Balance Sheet (in thousands)

   April 30,
2014
As previously
reported
    April 30,
2014
As
corrected
 

Cash and cash equivalents

   $  19,914      $  9,914   

Total assets

   $  259,107      $  249,107   

Additional paid-in capital

   $  65,358      $  59,968   

Noncontrolling interest,FreshRealm

   $  4,301      $ (309 )  

Shareholders’ equity

   $  145,602      $  135,602   

Statement of cash flows (in thousands)

   April 30,
2014
As previously
reported
    April 30,
2014
As
corrected
 

Cash flows from operating activities

   $ 13,263      $ 13,263   

Cash flows used in investing activities

   $ (5,589   $ (5,589

Proceeds from issuance of FreshRealm stock

   $ 10,000      $  —     

Proceeds from financing activities

   $ 4,221      $ (5,779 )  

Cash and cash equivalents, end of period

   $ 19,914      $ 9,914   

The correction of this immaterial error on the consolidated condensed statements of income for the three and six months ended April 30, 2014 was inconsequential and corrected in the three months ended July 31, 2014.

Recently Adopted Accounting Pronouncements

In February 2013, the FASB issued a standard that revised the disclosure requirements for items reclassified out of accumulated other comprehensive income and requires entities to present information about significant items reclassified out of accumulated other comprehensive income by component either (1) on the face of the statement where net income is presented or (2) as a separate disclosure in the notes to the financial statements. This guidance is effective for annual reporting periods beginning after December 15, 2012. The adoption of this standard had no impact on our financial statements.

In July 2013, the FASB issued a standard permitting the Fed Funds Effective Swap Rate to be used as a U.S. benchmark interest rate for hedge accounting purposes, in addition to the United States Treasury rate and London Interbank Offered Rate (“LIBOR”). In addition, the restriction on using different benchmark rates for similar hedges is removed. The Company is required to adopt these provisions prospectively for qualifying new or re-designated hedging relationships entered into on or after July 17, 2013. The adoption of this standard had no impact on our financial statements.

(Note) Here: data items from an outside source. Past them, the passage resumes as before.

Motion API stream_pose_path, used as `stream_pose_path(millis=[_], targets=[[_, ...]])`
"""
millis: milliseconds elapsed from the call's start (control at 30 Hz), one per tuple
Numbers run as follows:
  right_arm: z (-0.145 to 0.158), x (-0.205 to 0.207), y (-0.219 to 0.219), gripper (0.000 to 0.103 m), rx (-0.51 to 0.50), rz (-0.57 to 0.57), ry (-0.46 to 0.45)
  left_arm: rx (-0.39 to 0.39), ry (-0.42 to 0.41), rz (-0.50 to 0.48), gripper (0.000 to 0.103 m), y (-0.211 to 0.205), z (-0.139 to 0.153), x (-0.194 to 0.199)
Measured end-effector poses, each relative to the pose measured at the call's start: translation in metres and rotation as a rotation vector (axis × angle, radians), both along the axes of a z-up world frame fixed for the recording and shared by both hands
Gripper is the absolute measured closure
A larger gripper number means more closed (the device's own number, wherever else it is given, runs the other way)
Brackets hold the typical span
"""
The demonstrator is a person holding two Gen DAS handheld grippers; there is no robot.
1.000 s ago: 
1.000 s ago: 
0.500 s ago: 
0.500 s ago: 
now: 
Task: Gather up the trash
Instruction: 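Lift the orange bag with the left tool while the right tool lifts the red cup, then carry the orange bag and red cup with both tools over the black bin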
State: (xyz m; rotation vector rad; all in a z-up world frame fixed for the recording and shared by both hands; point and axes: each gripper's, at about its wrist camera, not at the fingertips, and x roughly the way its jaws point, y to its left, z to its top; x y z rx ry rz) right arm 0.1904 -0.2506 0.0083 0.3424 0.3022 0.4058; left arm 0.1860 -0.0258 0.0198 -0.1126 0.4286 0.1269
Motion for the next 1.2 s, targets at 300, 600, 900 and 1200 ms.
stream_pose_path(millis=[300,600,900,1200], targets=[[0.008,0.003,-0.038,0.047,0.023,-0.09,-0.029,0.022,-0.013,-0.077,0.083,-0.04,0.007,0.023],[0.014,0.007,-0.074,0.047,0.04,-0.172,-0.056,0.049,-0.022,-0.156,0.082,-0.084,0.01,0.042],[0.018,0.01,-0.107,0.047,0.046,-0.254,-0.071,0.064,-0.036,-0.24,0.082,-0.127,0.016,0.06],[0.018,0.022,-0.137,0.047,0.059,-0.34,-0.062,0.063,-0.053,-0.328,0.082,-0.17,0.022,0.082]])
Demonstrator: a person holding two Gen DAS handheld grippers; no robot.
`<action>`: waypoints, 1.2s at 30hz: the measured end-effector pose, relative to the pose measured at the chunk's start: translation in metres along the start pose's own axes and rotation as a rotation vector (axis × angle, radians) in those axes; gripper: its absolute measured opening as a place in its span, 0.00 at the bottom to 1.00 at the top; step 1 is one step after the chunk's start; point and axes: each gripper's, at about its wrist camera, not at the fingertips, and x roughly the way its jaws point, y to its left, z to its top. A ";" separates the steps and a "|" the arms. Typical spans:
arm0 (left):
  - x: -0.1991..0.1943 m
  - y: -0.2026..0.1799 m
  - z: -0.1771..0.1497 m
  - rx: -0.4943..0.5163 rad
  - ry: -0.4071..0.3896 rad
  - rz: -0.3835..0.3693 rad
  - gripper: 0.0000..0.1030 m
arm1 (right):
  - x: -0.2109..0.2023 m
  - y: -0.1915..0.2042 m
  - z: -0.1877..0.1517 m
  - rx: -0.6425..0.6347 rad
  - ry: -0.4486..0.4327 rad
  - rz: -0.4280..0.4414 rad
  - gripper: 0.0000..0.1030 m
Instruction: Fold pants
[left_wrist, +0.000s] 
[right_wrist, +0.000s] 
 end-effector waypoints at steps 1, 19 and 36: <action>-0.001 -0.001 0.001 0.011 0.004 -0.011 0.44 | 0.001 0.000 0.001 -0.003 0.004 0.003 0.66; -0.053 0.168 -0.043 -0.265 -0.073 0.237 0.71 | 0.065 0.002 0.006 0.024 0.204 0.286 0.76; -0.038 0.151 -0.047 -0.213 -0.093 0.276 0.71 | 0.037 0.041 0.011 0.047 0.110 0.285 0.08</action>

Recently Issued Accounting Standards

In March 2013, the FASB issued a standard which requires the release of a Company’s cumulative translation adjustment into net income only if the sale or transfer results in the complete or substantially complete liquidation of the foreign entity in which the subsidiary or group of assets had resided. This guidance is effective for annual reporting periods beginning after December 15, 2013. The adoption of this amendment will not have a material effect on our financial statements.

In July 2013, the FASB issued a standard to clarify the presentation of unrecognized tax benefits when a net operating loss carryforward, a similar tax loss or a tax credit carryforward exists as of the reporting date. This guidance is effective for annual reporting periods beginning after December 15, 2013. The adoption of this amendment will not have a material effect on our financial statements.